• **Your task**:
Using the listing below, give again exactly the lines from the line with "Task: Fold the" to the line with "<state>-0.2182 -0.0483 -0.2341", inclusive, without the pictures.

• **Exercise materials**:

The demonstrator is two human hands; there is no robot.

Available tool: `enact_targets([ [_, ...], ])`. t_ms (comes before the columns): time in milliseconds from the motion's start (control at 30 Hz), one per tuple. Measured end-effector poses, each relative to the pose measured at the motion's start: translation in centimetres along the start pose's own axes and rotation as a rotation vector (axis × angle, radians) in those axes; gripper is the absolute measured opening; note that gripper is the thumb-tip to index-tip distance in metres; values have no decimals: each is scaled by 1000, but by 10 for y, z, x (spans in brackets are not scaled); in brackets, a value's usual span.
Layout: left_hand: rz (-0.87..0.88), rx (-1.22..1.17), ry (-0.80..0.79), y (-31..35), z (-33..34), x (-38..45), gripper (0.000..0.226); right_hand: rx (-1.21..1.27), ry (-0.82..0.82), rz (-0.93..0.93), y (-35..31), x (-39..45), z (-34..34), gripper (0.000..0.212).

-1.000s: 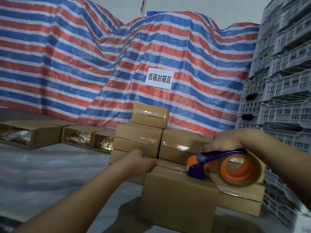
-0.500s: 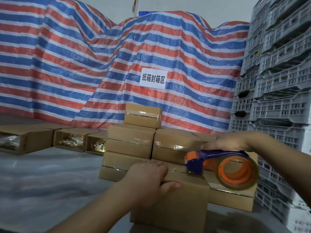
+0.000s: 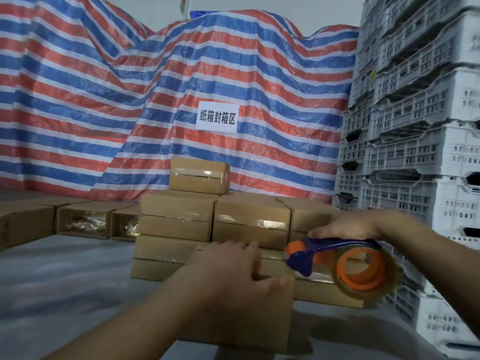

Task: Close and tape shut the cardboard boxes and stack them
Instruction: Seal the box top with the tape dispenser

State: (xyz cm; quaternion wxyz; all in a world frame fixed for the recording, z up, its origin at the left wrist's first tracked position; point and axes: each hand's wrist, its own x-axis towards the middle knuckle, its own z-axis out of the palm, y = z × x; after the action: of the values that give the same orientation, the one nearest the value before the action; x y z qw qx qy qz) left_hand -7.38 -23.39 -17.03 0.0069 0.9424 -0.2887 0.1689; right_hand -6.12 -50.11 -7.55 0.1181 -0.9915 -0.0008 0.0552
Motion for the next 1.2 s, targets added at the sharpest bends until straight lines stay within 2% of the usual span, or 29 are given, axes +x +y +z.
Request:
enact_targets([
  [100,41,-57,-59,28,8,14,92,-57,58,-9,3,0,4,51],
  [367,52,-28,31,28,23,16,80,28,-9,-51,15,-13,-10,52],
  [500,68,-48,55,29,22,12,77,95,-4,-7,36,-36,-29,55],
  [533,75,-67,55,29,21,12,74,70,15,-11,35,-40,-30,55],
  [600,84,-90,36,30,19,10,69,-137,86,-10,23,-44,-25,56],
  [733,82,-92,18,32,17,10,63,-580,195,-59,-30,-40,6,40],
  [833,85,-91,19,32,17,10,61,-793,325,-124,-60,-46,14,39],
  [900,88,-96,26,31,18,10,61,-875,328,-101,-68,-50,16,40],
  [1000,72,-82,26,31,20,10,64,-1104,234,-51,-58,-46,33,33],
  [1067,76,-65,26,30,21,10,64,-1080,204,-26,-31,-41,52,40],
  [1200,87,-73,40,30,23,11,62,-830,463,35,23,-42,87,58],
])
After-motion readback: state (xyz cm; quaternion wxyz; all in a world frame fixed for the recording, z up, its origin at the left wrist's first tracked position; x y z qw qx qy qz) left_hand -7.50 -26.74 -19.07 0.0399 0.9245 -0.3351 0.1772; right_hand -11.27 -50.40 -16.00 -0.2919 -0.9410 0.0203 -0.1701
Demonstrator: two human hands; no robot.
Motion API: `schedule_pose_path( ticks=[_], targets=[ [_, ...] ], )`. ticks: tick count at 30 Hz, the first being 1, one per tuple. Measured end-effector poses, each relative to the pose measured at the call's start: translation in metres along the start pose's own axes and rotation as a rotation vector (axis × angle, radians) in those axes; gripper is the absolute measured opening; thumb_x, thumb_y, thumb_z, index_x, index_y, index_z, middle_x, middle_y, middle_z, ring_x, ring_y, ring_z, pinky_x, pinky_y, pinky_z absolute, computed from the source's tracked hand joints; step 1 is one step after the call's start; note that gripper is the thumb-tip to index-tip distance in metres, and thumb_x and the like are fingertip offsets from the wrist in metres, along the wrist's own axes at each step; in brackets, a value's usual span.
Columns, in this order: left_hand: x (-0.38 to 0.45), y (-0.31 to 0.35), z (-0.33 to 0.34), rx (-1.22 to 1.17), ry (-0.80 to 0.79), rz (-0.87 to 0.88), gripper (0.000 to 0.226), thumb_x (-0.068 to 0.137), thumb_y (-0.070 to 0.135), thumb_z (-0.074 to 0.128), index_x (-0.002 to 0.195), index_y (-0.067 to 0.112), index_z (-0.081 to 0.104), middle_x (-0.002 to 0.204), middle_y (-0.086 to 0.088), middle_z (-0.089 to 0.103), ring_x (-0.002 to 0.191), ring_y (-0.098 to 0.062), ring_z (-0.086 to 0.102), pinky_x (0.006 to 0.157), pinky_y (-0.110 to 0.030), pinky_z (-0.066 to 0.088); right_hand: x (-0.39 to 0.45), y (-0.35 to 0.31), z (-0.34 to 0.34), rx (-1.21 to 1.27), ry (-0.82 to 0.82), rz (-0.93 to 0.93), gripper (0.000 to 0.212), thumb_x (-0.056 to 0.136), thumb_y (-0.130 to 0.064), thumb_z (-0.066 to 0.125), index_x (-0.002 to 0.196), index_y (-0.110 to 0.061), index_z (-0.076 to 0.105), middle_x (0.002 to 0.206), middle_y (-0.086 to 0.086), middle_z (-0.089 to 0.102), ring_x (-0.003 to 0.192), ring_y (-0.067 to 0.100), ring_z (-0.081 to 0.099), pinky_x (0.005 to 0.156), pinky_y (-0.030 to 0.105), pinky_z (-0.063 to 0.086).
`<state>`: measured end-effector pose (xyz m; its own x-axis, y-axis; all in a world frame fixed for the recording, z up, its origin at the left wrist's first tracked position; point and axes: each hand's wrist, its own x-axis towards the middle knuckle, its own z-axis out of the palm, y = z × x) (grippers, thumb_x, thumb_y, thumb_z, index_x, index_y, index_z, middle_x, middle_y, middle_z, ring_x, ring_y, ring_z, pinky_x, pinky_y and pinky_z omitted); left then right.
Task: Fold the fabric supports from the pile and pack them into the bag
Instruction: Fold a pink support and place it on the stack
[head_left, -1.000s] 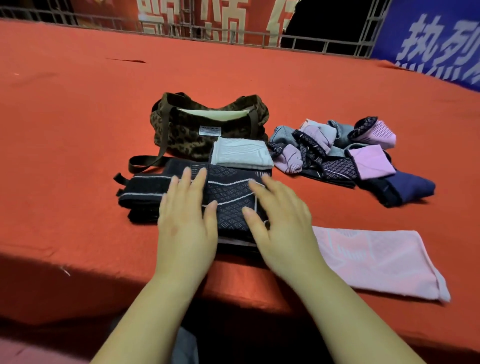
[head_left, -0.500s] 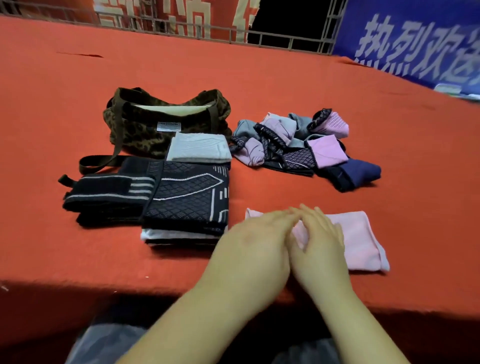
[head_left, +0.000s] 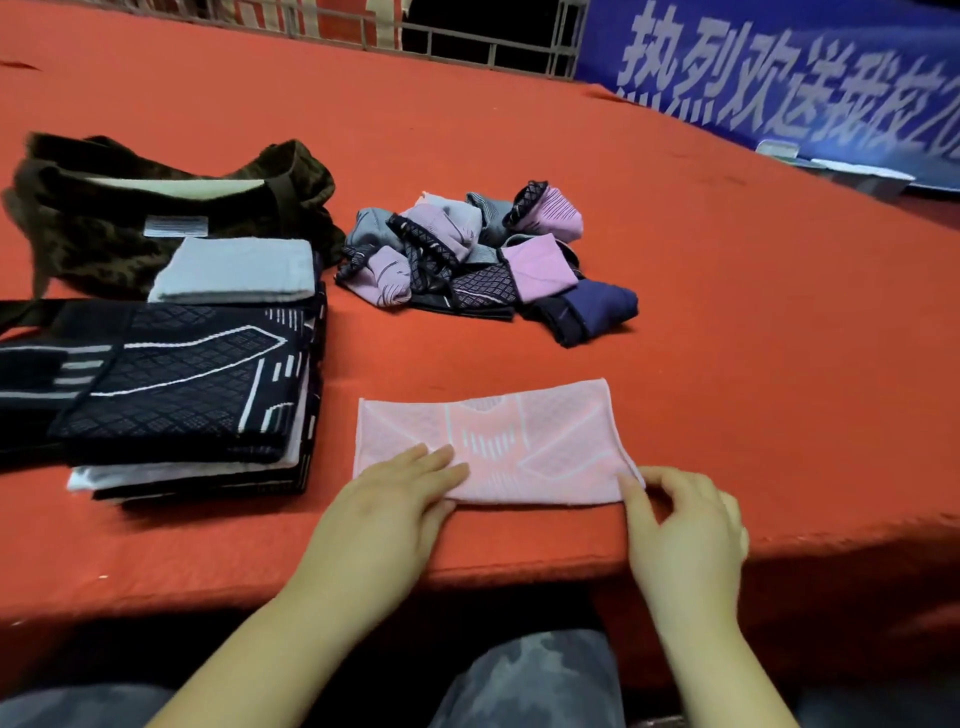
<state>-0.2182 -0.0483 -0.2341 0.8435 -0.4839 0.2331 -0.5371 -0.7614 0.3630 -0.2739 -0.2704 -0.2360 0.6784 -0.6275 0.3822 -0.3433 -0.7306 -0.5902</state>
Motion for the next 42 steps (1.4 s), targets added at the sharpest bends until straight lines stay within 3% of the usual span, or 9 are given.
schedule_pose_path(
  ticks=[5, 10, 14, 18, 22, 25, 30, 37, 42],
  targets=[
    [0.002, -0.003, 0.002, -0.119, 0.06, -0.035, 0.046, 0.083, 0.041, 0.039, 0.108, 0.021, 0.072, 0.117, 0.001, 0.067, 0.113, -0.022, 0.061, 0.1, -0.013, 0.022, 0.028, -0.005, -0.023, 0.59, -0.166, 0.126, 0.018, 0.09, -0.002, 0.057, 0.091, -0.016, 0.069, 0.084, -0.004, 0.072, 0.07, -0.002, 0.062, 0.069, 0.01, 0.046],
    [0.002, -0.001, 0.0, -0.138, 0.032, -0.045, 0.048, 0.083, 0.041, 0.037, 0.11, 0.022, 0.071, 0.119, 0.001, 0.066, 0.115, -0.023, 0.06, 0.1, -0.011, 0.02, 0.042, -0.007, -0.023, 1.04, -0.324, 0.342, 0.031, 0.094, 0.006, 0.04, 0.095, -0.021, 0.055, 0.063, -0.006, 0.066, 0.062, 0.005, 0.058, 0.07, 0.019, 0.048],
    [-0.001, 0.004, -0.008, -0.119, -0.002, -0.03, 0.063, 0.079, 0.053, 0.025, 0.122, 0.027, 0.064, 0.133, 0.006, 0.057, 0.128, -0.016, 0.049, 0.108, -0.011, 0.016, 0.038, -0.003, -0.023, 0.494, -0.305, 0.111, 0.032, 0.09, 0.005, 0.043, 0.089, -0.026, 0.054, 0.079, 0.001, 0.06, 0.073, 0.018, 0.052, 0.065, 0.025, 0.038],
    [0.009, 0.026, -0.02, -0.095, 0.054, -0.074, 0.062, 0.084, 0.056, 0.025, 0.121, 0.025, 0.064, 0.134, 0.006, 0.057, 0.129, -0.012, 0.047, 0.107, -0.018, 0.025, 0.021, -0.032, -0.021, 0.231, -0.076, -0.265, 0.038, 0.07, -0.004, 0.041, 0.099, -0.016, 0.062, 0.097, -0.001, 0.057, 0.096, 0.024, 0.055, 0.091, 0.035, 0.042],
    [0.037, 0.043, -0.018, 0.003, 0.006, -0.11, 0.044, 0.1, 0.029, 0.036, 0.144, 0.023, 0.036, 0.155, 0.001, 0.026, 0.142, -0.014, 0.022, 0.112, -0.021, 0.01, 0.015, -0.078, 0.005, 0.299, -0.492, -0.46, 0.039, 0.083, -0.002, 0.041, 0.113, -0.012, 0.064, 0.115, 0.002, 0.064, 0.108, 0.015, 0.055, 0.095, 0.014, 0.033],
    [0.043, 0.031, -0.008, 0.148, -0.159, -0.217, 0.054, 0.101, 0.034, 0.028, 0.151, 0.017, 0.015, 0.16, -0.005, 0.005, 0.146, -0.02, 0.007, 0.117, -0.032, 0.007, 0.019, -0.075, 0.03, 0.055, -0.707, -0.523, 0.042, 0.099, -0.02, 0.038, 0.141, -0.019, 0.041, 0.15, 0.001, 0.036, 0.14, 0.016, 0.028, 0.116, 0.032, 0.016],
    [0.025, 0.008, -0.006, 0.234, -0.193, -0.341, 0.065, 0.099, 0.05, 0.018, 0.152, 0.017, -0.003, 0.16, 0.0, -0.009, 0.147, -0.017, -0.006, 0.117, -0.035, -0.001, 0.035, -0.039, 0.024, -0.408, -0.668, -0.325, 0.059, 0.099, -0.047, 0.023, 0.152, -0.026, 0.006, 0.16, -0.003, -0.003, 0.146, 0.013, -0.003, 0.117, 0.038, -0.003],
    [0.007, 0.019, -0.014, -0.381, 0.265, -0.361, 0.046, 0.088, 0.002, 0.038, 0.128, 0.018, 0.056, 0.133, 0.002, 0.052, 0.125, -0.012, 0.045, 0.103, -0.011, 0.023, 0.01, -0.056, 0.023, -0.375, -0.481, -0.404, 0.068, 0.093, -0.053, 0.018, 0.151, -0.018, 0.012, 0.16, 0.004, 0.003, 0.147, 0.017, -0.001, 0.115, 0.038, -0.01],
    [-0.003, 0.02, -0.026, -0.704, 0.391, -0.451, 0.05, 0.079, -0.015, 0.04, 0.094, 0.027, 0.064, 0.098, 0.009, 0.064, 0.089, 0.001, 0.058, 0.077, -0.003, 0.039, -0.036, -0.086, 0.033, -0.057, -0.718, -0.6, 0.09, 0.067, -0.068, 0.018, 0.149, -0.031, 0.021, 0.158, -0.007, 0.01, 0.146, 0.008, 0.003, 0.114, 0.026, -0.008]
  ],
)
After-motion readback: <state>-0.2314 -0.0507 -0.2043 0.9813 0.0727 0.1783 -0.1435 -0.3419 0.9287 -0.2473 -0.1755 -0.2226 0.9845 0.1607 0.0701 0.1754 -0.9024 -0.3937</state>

• **Output for this task**:
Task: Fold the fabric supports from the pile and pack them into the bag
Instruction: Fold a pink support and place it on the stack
[head_left, -1.000s] 
[head_left, -0.500s] 
[head_left, +0.000s] 
<state>-0.2182 -0.0483 -0.2341 0.8435 -0.4839 0.2331 -0.5371 -0.7614 0.3630 -0.2739 -0.2704 -0.2360 0.6784 -0.6275 0.3822 -0.3433 -0.7306 -0.5902</state>

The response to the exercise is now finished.